Ein Ausbildungsplatz ist da, aber die Behörden erteilen keine Erlaubnis
Er hat es schließlich geschafft und in München Asyl beantragt. Seitdem muss Abdulai warten. Er hat die Zeit genutzt, die Schule besucht, spricht gut Deutsch auf B2-Niveau. Und er weiß auch, was er hier werden möchte: Krankenpfleger. Dass er für diesen Beruf geeignet ist, wurde ihm bei mehreren Praktika bestätigt.

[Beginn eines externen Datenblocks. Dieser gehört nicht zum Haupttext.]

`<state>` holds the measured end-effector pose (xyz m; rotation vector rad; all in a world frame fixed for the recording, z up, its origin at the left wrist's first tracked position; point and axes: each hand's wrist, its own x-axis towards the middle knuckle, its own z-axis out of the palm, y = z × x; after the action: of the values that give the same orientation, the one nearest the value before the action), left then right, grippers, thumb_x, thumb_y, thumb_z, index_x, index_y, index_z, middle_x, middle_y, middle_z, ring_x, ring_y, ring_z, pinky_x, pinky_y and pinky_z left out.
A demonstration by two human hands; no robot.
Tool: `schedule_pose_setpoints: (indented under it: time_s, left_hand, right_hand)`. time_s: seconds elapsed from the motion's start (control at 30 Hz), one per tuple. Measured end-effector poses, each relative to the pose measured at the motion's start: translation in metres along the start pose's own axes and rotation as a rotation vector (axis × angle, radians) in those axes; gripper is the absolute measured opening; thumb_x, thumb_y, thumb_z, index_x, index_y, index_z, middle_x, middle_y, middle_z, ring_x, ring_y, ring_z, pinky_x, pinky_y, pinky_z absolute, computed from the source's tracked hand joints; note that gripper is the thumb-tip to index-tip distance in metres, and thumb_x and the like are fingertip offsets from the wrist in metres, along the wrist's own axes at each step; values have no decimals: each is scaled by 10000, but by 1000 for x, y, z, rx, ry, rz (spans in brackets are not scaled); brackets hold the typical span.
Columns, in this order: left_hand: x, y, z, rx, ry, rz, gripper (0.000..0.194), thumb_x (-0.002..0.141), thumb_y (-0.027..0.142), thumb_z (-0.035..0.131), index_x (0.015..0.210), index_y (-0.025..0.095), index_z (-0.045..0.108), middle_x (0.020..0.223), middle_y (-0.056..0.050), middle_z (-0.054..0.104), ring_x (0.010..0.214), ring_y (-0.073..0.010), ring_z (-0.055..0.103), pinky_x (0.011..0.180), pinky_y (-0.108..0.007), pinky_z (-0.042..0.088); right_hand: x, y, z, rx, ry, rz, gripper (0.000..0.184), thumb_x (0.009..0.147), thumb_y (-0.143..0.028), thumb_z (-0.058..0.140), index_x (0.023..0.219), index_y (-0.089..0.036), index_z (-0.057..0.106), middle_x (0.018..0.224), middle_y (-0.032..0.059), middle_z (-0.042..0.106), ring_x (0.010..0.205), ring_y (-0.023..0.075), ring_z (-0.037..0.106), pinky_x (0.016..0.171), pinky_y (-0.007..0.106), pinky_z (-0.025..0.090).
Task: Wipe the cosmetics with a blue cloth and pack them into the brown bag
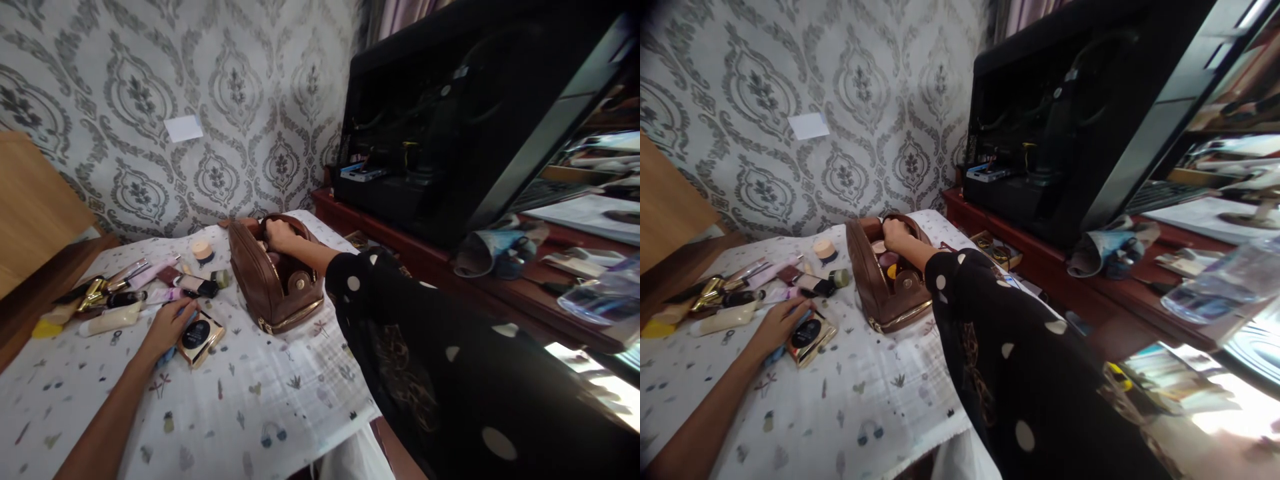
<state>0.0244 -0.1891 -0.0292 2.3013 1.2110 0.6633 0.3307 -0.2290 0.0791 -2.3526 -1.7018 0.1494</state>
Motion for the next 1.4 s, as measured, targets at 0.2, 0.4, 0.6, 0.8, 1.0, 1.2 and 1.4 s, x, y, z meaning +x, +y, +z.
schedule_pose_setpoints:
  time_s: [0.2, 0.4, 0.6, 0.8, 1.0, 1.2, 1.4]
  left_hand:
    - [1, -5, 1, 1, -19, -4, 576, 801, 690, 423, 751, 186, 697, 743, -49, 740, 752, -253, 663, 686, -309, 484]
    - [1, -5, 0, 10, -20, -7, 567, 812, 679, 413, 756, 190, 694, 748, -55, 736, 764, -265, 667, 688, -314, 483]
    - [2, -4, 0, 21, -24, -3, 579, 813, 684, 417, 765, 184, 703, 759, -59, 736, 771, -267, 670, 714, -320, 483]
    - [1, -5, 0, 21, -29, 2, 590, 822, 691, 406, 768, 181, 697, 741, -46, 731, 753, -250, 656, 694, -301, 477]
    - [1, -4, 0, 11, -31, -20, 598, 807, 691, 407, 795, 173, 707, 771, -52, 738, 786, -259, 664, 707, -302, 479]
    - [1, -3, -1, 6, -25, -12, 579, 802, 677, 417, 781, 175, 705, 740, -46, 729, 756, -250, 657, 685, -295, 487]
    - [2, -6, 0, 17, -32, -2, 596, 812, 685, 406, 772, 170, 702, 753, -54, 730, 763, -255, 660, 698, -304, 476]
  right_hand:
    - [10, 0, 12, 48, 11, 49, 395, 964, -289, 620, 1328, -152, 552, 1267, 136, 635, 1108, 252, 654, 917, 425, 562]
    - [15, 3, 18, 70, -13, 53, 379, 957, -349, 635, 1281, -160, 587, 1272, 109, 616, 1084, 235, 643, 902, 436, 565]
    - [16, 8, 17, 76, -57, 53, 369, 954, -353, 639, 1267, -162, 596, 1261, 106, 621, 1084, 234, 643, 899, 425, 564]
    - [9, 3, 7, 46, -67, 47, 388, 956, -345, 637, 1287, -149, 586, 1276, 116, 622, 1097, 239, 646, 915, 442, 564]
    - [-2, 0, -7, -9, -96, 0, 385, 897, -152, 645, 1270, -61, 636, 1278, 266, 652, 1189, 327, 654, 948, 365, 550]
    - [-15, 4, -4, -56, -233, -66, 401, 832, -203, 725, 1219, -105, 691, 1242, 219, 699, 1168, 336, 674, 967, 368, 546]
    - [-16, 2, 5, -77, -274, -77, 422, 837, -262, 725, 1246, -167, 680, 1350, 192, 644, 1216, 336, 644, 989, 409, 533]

Einen Ausbildungsplatz hätte er schon vor Jahren antreten können. Aber er bekommt keine Arbeitserlaubnis. Zwar hat das Bundesamt für Migration und Flüchtlinge BAMF inzwischen verstanden, dass er tatsächlich schwul ist, Asyl gewähren möchte man ihm aber trotzdem nicht.

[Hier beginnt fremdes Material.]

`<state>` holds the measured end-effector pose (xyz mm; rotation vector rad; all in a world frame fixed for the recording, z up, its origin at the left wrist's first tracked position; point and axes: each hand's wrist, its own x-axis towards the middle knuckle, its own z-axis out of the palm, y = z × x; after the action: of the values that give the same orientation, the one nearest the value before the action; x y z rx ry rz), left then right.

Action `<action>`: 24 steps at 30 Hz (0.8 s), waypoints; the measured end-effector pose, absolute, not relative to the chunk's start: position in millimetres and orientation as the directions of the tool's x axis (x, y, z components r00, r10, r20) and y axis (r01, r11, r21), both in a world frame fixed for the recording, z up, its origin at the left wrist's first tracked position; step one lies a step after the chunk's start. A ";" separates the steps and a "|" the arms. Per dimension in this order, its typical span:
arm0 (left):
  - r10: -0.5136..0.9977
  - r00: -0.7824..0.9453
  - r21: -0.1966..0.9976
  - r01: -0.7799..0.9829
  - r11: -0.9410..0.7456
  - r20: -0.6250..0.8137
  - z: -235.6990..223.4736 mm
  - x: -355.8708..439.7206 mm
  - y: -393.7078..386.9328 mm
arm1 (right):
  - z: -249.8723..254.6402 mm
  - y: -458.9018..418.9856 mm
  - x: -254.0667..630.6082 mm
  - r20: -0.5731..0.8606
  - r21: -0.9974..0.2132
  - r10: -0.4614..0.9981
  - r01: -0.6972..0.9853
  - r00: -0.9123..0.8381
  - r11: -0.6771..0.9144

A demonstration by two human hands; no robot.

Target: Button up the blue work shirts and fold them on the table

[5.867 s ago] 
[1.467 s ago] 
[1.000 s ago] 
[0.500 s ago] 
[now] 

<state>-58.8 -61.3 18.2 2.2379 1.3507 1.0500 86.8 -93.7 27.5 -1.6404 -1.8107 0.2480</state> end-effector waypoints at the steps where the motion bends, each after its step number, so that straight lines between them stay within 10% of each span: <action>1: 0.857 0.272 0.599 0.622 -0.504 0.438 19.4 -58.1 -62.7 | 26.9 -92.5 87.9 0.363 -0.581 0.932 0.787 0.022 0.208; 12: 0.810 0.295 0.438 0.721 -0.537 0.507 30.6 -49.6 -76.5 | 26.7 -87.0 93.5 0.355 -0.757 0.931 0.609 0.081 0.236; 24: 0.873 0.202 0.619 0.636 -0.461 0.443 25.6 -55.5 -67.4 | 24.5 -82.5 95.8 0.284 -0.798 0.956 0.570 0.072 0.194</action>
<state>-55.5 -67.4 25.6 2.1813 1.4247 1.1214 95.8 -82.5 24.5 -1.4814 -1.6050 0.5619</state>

Seine Identität ist für die Behörden noch nicht ausreichend geklärt. In Sierra Leone hat Abdulai nie Ausweispapiere bekommen. Aber ohne die erhält er keine Arbeitserlaubnis. Er hat eine Geburtsurkunde, aber diese wird nicht anerkannt, da sie (wie in Deutschland auch) grundsätzlich kein Foto hat.
Aufgeben ist keine Option
Aber Abdulai gibt nicht auf, stellt sich allen behördlichen Anhörungen. Denn Rückkehr ist für ihn keine Option. Er möchte unbedingt arbeiten, eine Ausbildung machen. Das Nichtstun zermürbt den jungen Mann, der in einer Geflüchteten-Unterkunft lebt.

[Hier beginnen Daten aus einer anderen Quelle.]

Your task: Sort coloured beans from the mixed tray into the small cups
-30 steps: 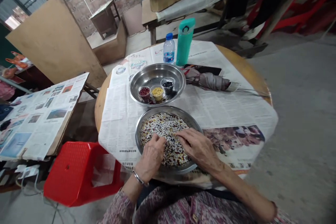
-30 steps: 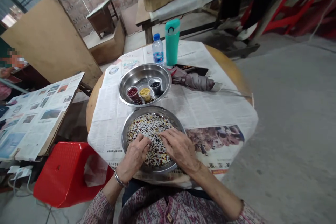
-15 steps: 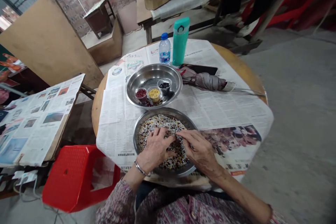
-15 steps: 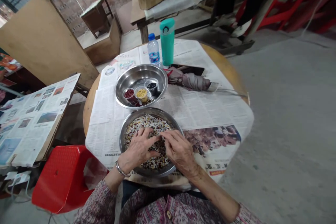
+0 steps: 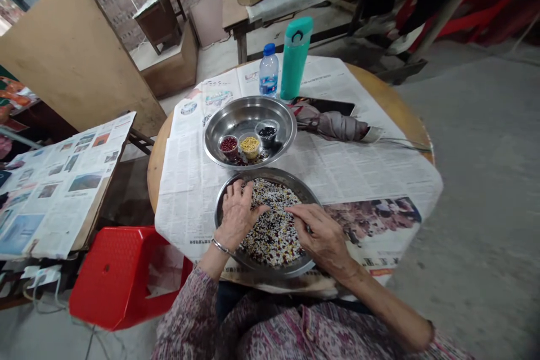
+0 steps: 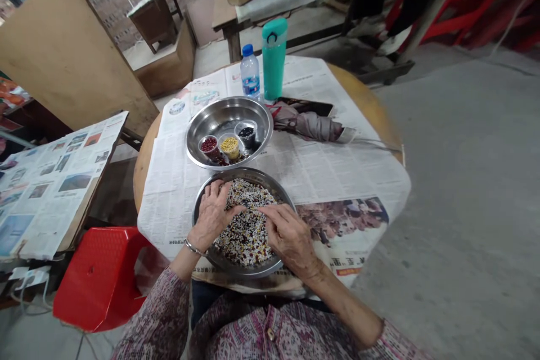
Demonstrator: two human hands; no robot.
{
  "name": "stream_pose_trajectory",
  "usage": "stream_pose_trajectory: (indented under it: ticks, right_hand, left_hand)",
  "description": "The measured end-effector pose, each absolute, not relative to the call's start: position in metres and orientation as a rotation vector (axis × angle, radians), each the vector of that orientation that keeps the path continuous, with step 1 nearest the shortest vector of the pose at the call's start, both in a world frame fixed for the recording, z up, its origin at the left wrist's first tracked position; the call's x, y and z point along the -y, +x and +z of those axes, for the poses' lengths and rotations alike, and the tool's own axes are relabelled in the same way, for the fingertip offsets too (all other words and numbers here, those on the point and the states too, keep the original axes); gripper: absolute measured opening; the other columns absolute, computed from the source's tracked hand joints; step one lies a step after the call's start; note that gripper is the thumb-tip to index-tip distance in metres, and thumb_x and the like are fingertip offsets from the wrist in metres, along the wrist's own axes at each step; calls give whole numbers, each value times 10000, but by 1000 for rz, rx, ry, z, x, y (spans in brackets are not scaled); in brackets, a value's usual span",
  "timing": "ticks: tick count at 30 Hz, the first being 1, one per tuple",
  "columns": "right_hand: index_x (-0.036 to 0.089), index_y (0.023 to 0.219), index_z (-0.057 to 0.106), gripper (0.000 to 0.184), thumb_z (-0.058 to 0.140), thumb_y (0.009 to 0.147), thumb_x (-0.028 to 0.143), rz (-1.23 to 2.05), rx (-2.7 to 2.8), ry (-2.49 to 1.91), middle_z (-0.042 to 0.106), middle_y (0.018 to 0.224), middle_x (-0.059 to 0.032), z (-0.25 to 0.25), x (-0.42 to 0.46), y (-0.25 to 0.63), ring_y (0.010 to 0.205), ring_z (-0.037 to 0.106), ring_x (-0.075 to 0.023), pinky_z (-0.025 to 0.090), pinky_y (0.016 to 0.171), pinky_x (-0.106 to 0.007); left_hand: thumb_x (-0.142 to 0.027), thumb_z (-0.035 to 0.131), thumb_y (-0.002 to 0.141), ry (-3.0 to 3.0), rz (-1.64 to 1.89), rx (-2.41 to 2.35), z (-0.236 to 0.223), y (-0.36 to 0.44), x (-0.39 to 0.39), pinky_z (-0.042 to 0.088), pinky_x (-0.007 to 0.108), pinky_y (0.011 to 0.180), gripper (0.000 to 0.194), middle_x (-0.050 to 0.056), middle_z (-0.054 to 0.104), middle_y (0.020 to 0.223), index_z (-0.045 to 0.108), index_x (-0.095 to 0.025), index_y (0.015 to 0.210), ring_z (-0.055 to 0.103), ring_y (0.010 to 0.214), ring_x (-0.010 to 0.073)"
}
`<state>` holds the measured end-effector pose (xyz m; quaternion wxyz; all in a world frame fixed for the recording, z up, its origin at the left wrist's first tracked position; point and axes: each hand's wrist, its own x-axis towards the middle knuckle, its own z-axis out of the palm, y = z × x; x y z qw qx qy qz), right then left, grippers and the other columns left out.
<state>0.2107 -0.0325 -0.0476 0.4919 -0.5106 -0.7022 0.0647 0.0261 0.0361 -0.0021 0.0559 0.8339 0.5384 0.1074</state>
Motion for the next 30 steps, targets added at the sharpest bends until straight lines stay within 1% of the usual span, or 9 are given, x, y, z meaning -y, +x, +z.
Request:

Im Sub - dem Schwulen Kommunikations- und Kulturzentrum München - hat Abdulai Menschen gefunden, die ihn (und andere Asylbewerber) unterstützen. Sein Betreuer Yury Snigirev und die Anwältin Ronja Corell stehen ihm nun zur Seite, aber die Lage scheint aussichtslos.
"Dieser Fall ist exemplarisch. In all den Jahren, seit ich diese Arbeit mache, gab es nicht einen Fall, wo jemand arbeiten wollte und keine Arbeit gefunden hat. Aber zahllose, die keine Arbeitserlaubnis bekommen haben", erzählt Ronja Corell.
Trotz Pflegenotstand darf Abdulai nicht als Pfleger arbeiten
Bei jedem Fall liegt es im Ermessen der Behörde, ob sich ein Mensch ausreichend bemüht hat, seine Identität zu klären. Abdulai hat alles mitgemacht, seine Zwangsvorführung war bereits im Oktober letzten Jahres. Einen Pass bekam er nicht.
Aber das Sub macht jetzt Druck. "Es kann nicht sein, dass wir in einem Land mit Pflegenotstand auf eine helfende Hand wie Abdulai verzichten", sagt sein Betreuer Yuri Snigirev. Inzwischen hat Abdulai sogar einen neuen Arbeitsvertrag. "Das zeigt doch, wie gut der junge Mann in Deutschland integriert ist", ergänzt seine Anwältin. Im September würde die Ausbildung beginnen. Die Hoffnung, dass Abdulai bis dahin einen positiven Bescheid bekommt, ist groß.